Elicitation of effective antitumor immunity following cancer vaccination requires the selective activation of distinct effector cell populations and pathways. Here we report a therapeutic approach for generating potent T cell responses using a modular vaccination platform technology capable of inducing directed immune activation, termed the Protein-like Polymer (PLP). PLPs demonstrate increased proteolytic resistance, high uptake by antigen-presenting cells (APCs), and enhanced payload-specific T cell responses. Key design parameters, namely payload linkage chemistry, degree of polymerization, and side chain composition, were varied to optimize vaccine formulations. Linking antigens to the polymer backbone using an intracellularly cleaved disulfide bond copolymerized with a diluent amount of oligo(ethylene glycol) (OEG) resulted in the highest payload-specific potentiation of antigen immunogenicity, enhancing dendritic cell (DC) activation and antigen-specific T cell responses. Vaccination with PLPs carrying either gp100, E7, or adpgk peptides significantly increased the survival of mice inoculated with B16F10, TC-1, or MC38 tumors, respectively, without the need for adjuvants.

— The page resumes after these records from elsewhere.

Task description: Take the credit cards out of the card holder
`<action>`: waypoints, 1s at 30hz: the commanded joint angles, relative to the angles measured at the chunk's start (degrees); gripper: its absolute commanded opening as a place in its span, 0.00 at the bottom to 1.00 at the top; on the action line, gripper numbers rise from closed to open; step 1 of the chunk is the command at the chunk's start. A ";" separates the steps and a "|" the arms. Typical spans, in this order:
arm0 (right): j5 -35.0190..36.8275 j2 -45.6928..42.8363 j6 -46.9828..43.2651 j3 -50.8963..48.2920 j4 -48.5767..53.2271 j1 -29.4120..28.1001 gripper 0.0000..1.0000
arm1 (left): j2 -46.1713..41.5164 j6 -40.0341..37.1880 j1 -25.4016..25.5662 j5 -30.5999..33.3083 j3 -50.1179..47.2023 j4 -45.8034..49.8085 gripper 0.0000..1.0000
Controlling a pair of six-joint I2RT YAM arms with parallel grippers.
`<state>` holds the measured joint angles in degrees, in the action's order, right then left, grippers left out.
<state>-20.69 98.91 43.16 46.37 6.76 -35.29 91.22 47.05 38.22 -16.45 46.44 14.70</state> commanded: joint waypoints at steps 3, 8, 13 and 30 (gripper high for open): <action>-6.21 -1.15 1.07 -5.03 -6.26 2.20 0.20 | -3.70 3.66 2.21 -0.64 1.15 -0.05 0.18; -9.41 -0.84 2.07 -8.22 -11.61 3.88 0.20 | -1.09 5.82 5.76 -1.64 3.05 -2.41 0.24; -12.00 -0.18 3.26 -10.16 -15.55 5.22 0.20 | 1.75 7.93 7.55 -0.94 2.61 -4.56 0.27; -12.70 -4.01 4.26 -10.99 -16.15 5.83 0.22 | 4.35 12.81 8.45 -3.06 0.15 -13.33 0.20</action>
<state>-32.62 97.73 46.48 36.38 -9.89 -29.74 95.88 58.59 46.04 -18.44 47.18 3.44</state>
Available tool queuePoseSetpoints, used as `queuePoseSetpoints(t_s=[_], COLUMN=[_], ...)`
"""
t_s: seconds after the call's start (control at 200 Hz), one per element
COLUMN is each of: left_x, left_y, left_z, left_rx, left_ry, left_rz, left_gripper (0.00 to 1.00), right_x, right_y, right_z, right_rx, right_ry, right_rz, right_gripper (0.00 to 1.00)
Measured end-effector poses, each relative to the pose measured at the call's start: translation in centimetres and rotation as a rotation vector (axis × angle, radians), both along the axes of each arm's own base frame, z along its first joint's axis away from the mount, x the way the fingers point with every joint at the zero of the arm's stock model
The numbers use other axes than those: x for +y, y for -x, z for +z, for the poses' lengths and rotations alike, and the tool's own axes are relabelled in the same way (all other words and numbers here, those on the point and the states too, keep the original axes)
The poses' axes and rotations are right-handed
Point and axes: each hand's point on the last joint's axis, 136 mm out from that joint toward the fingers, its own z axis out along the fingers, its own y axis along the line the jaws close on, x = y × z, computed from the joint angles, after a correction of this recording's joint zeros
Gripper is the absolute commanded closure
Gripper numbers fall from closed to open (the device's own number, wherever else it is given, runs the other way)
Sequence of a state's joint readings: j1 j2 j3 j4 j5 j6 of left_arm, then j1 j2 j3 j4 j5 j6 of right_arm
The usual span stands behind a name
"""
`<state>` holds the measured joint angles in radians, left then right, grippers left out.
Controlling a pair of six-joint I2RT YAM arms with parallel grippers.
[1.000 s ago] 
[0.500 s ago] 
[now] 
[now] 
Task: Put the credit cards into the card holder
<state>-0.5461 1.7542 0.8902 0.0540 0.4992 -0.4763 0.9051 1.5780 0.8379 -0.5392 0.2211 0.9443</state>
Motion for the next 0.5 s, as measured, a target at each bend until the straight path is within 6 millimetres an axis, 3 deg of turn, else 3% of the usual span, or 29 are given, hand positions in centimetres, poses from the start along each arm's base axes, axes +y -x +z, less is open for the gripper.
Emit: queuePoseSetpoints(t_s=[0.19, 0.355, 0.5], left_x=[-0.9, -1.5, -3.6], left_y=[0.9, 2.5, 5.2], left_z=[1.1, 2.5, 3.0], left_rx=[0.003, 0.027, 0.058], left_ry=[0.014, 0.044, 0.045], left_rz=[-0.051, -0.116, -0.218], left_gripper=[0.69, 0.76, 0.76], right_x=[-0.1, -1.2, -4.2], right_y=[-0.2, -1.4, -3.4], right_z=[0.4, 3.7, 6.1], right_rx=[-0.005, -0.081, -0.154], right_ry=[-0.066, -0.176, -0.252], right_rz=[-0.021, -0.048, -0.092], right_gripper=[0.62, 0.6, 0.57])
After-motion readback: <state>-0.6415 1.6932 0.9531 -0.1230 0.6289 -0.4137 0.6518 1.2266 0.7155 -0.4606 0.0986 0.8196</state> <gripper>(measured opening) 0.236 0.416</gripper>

B16F10-bearing mice immunized with gp100-carrying PLPs showed increased antitumor CD8+ T cell immunity, suppressed tumor growth, and treatment synergy when paired with two distinct stimulator of interferon gene (STING) agonists. In a human papillomavirus-associated TC-1 model, combination therapy with PLP and 2'3'-cGAMP resulted in 40% of mice completely eliminating implanted tumors while also displaying curative protection from rechallenge, consistent with conferment of lasting immunological memory. Finally, PLPs can be stored long-term in a lyophilized state and are highly tunable, underscoring the unique properties of the platform for use as generalizable cancer vaccines.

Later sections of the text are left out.